#### [Assigned task]
Where the data below has the string "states", return the whole line.

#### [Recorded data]
-=-=-=-=-

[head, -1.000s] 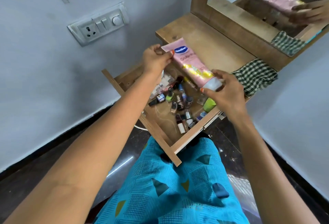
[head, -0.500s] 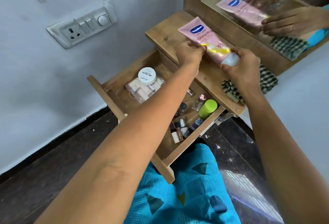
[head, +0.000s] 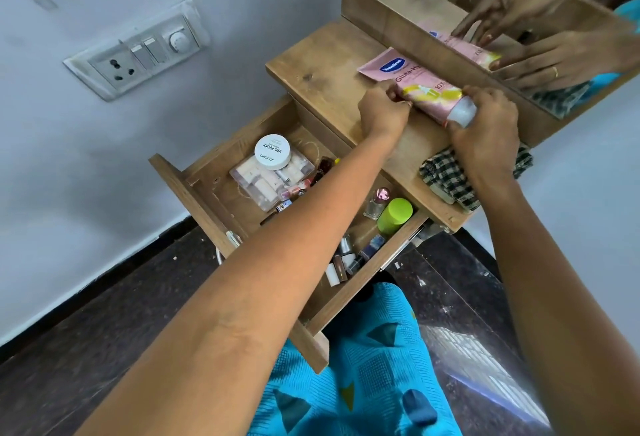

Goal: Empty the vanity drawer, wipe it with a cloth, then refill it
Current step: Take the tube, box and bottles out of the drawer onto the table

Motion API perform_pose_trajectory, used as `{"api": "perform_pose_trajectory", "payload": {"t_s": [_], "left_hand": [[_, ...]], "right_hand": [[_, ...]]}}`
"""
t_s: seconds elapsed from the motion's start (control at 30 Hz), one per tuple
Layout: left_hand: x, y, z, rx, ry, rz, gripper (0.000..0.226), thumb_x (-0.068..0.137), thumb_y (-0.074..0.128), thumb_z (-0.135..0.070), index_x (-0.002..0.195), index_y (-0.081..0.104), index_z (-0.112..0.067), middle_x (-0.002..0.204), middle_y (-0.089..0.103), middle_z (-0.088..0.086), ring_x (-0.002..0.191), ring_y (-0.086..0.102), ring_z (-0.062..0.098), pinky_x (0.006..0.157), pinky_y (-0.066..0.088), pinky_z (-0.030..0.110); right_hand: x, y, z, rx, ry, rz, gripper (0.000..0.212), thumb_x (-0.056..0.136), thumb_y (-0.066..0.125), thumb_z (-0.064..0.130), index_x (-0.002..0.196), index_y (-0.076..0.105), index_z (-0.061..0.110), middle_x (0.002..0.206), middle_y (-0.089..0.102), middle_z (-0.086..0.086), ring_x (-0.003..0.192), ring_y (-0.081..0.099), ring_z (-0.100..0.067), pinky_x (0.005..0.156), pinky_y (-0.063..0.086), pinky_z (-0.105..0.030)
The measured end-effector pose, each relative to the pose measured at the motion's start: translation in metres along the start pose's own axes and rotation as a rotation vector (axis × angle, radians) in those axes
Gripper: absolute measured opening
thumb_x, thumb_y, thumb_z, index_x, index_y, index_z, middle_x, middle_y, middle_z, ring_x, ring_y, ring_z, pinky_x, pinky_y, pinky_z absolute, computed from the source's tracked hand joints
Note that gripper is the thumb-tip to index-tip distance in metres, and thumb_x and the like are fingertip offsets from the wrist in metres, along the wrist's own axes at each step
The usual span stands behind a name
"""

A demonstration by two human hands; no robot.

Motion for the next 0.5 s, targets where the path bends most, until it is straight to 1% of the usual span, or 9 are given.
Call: {"api": "perform_pose_trajectory", "payload": {"t_s": [0.07, 0.13, 0.17, 0.2, 0.3, 0.4, 0.43, 0.5], "left_hand": [[-0.002, 0.000, -0.001, 0.009, -0.001, 0.022, 0.018, 0.075, 0.059, 0.009, 0.082, 0.063, -0.008, 0.083, 0.061, 0.009, 0.082, 0.053, 0.017, 0.078, 0.046, 0.027], [-0.004, -0.001, -0.001, -0.005, 0.001, 0.034, 0.023, 0.076, 0.058, 0.010, 0.096, 0.065, -0.001, 0.089, 0.062, 0.010, 0.084, 0.053, 0.015, 0.073, 0.043, 0.020], [-0.006, -0.003, 0.000, -0.011, -0.001, 0.034, 0.026, 0.076, 0.058, 0.010, 0.100, 0.065, 0.000, 0.089, 0.061, 0.008, 0.085, 0.052, 0.014, 0.072, 0.042, 0.017], [-0.007, -0.005, 0.000, -0.022, -0.005, 0.029, 0.029, 0.076, 0.058, 0.010, 0.102, 0.065, -0.001, 0.089, 0.059, 0.006, 0.086, 0.052, 0.014, 0.073, 0.042, 0.017], [-0.012, -0.015, 0.004, -0.071, -0.017, 0.011, 0.036, 0.076, 0.053, 0.012, 0.107, 0.064, -0.004, 0.088, 0.056, 0.003, 0.085, 0.052, 0.013, 0.081, 0.044, 0.025], [-0.018, -0.028, 0.008, -0.108, -0.034, -0.004, 0.038, 0.079, 0.050, 0.012, 0.113, 0.060, -0.002, 0.088, 0.056, 0.004, 0.084, 0.052, 0.014, 0.079, 0.045, 0.027], [-0.019, -0.033, 0.011, -0.118, -0.043, -0.005, 0.037, 0.080, 0.049, 0.011, 0.113, 0.059, -0.002, 0.085, 0.056, 0.003, 0.082, 0.052, 0.014, 0.078, 0.046, 0.027], [-0.022, -0.043, 0.014, -0.142, -0.061, -0.013, 0.034, 0.081, 0.048, 0.010, 0.110, 0.060, -0.003, 0.075, 0.055, -0.002, 0.078, 0.052, 0.014, 0.082, 0.048, 0.033]], "right_hand": [[0.000, 0.000, 0.001, -0.009, 0.003, -0.003, 0.053, 0.085, 0.059, 0.007, 0.136, 0.044, 0.010, 0.135, 0.046, -0.012, 0.125, 0.038, -0.030, 0.101, 0.035, -0.037], [0.000, 0.001, 0.001, -0.004, 0.005, 0.000, 0.054, 0.085, 0.060, 0.007, 0.137, 0.043, 0.009, 0.135, 0.044, -0.012, 0.126, 0.037, -0.030, 0.103, 0.033, -0.036], [-0.001, 0.001, 0.002, -0.005, 0.002, -0.001, 0.056, 0.084, 0.060, 0.007, 0.137, 0.042, 0.008, 0.136, 0.043, -0.012, 0.126, 0.036, -0.030, 0.104, 0.032, -0.035], [-0.002, 0.001, 0.003, -0.007, -0.007, -0.005, 0.058, 0.084, 0.061, 0.007, 0.138, 0.041, 0.008, 0.136, 0.042, -0.013, 0.126, 0.035, -0.030, 0.105, 0.032, -0.035], [-0.009, -0.001, 0.012, -0.012, -0.063, -0.022, 0.061, 0.082, 0.063, 0.006, 0.138, 0.039, 0.006, 0.136, 0.041, -0.013, 0.127, 0.035, -0.030, 0.105, 0.031, -0.034], [-0.017, -0.002, 0.022, -0.026, -0.100, -0.029, 0.058, 0.081, 0.063, 0.004, 0.136, 0.042, 0.004, 0.136, 0.042, -0.014, 0.127, 0.035, -0.030, 0.105, 0.031, -0.035], [-0.021, -0.003, 0.026, -0.043, -0.114, -0.047, 0.056, 0.081, 0.062, 0.003, 0.134, 0.044, 0.003, 0.135, 0.043, -0.015, 0.127, 0.036, -0.030, 0.105, 0.032, -0.036], [-0.028, -0.004, 0.035, -0.065, -0.137, -0.078, 0.052, 0.080, 0.059, 0.001, 0.131, 0.047, 0.002, 0.134, 0.044, -0.016, 0.126, 0.038, -0.031, 0.105, 0.032, -0.038]]}}
Point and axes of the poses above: each hand's wrist, its own x-axis towards the middle knuckle, its own y-axis out of the palm, z = x × y, the point moved 9 cm from there along x, towards the middle knuckle
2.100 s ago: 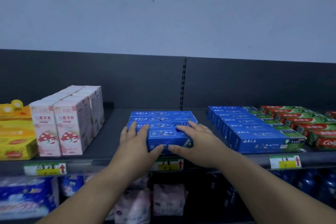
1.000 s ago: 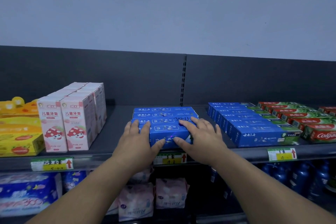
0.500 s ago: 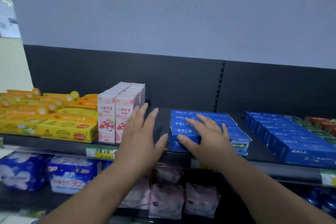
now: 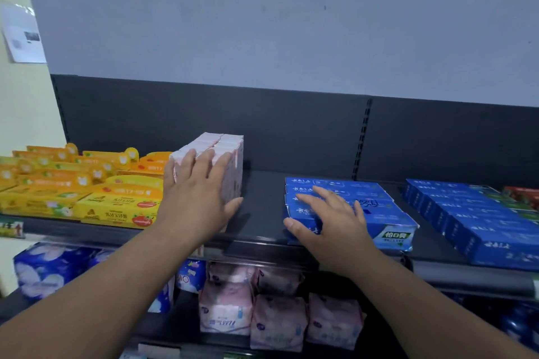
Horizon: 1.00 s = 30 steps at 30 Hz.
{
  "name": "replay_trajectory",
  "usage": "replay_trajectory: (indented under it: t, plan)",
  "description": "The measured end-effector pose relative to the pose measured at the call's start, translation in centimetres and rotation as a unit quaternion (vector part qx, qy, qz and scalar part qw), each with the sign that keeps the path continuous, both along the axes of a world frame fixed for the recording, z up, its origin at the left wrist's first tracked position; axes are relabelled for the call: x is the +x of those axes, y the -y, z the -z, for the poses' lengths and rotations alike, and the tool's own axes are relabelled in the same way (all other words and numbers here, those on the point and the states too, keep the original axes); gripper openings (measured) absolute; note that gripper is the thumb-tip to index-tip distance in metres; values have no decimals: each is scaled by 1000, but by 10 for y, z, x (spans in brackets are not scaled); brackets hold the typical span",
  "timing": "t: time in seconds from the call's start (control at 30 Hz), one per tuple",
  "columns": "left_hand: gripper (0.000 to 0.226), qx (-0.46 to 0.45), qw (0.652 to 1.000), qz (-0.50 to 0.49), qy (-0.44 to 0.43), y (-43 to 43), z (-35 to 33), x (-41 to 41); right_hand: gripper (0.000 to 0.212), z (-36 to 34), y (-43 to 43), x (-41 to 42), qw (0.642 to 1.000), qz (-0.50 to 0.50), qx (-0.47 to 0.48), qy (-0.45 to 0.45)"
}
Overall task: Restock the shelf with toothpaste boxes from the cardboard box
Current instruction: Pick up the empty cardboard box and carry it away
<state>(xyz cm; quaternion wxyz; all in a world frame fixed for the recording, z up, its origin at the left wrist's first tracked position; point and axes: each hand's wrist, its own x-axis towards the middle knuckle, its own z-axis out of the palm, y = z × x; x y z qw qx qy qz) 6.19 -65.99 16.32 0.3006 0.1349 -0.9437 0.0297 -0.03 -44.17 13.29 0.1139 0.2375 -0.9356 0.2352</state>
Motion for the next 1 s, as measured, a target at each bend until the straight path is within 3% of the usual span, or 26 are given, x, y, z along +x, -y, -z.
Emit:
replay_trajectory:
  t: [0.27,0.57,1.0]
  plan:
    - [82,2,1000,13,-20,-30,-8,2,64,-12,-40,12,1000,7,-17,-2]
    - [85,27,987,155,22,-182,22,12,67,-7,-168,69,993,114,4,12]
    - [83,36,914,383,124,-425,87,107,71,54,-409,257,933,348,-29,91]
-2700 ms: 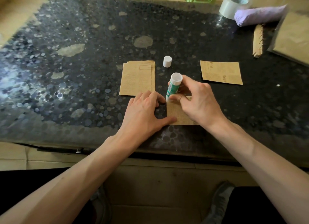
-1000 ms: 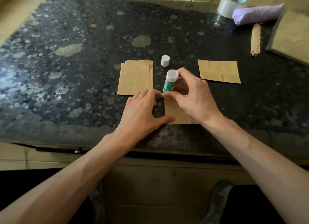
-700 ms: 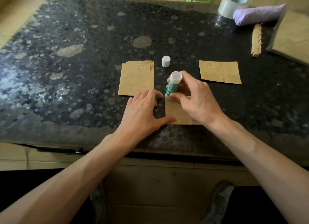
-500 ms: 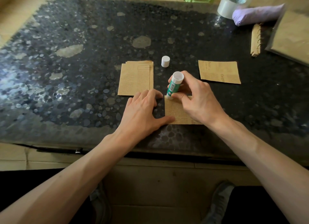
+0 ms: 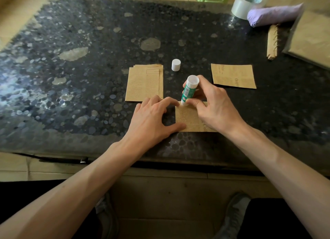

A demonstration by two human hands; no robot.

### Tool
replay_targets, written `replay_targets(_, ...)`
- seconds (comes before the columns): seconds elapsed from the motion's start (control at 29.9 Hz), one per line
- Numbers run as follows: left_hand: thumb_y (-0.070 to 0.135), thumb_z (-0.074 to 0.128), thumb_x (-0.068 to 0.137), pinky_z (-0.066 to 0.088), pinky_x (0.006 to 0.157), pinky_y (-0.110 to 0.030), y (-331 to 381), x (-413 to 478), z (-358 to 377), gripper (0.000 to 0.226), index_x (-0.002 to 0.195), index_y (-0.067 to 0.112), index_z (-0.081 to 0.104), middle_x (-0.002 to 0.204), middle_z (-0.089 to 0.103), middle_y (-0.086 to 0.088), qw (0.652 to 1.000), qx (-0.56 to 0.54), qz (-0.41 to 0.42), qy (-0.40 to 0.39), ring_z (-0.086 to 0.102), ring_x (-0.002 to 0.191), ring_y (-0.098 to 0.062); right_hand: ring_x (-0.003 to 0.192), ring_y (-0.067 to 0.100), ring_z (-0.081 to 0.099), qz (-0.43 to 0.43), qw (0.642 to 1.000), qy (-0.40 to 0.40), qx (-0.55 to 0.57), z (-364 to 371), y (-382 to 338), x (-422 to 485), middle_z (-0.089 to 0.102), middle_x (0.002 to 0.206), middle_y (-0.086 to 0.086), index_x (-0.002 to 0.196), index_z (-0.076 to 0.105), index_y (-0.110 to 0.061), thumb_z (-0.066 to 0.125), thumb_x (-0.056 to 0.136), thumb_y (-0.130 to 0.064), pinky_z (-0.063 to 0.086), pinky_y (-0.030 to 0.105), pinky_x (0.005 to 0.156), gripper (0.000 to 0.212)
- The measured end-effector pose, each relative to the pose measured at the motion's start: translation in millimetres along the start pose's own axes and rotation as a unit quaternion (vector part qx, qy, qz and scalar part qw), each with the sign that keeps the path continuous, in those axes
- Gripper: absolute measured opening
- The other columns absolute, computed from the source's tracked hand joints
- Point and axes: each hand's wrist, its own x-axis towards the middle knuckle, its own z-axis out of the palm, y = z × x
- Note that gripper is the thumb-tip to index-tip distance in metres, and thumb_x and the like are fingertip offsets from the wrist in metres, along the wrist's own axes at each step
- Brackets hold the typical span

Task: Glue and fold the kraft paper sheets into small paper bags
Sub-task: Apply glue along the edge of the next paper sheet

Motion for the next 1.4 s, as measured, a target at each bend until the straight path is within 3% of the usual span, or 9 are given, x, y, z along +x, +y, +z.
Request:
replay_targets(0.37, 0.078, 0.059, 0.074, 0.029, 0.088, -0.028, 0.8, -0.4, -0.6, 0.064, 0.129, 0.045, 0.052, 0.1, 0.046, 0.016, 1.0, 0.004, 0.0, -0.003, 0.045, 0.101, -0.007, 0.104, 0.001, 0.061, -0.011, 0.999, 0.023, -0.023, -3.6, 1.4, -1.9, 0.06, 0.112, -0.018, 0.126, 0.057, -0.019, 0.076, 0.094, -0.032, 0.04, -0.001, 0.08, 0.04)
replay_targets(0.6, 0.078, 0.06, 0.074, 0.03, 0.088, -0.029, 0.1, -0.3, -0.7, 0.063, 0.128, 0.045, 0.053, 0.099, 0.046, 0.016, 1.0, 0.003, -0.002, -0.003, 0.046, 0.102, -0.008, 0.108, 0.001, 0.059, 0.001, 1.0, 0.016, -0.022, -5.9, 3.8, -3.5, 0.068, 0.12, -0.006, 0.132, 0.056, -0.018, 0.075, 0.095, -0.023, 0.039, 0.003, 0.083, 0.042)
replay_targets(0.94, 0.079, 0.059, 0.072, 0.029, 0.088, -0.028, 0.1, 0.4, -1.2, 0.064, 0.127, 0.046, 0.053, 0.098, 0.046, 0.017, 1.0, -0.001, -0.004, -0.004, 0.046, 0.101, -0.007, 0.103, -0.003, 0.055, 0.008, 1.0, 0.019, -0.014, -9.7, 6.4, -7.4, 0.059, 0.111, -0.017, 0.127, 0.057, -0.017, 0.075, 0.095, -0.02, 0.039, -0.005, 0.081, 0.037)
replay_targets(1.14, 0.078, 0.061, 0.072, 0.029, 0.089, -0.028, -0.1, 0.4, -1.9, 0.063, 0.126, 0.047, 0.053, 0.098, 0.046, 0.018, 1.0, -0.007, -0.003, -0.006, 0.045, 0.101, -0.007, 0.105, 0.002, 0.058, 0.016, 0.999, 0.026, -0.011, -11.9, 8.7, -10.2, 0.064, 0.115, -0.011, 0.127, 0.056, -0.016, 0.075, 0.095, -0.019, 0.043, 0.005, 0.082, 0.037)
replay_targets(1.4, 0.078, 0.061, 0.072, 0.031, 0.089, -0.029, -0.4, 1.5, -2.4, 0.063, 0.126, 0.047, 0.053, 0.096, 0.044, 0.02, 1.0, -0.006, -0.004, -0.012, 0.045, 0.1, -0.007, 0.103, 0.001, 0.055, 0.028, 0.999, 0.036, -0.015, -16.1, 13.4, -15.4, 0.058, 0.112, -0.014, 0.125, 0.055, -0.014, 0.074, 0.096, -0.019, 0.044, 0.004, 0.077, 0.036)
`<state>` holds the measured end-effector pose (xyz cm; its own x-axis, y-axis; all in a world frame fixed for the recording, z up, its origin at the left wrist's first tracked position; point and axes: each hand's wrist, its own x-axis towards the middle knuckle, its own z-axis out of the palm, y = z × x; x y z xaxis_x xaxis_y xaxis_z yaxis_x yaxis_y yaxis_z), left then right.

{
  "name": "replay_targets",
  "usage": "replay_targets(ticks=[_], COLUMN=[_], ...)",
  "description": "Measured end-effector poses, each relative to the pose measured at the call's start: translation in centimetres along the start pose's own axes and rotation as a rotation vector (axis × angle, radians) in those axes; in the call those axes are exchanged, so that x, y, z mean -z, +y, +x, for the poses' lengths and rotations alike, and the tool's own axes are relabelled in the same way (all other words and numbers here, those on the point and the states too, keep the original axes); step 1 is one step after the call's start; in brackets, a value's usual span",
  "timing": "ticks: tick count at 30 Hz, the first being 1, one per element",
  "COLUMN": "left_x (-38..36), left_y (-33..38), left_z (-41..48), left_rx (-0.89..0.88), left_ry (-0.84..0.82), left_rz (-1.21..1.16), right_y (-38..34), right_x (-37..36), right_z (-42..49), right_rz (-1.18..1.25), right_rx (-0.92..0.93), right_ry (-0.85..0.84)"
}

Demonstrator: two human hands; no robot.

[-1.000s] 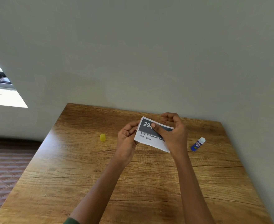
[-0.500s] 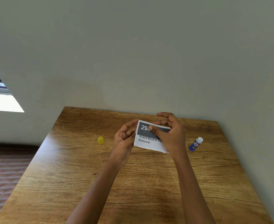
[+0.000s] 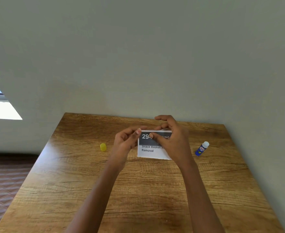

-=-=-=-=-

#### [Written response]
  "description": "The measured end-effector pose relative to the pose measured at the call's start, translation in centimetres and rotation as a unit quaternion (vector part qx, qy, qz and scalar part qw), each with the sign that keeps the path continuous, both along the axes of a world frame fixed for the recording, z up, its origin at the left wrist's first tracked position; axes are relabelled for the call: x is the +x of those axes, y the -y, z the -z, for the poses' lengths and rotations alike, and the tool's own axes are relabelled in the same way (all other words and numbers here, those on the point and the states too, keep the original axes); gripper openings (measured) absolute; note that gripper is the thumb-tip to index-tip distance in metres; values have no decimals: each is scaled by 1000, but by 10 for y, z, x (spans in brackets are not scaled); brackets hold the typical span",
  "description": "Measured end-effector poses, each relative to the pose measured at the call's start: translation in centimetres along the start pose's own axes and rotation as a rotation vector (axis × angle, radians) in those axes; in the call those axes are exchanged, so that x, y, z mean -z, +y, +x, for the poses' lengths and rotations alike, and the tool's own axes are relabelled in the same way (all other words and numbers here, those on the point and the states too, keep the original axes); step 1 is one step after the call's start; in brackets, a value's usual span",

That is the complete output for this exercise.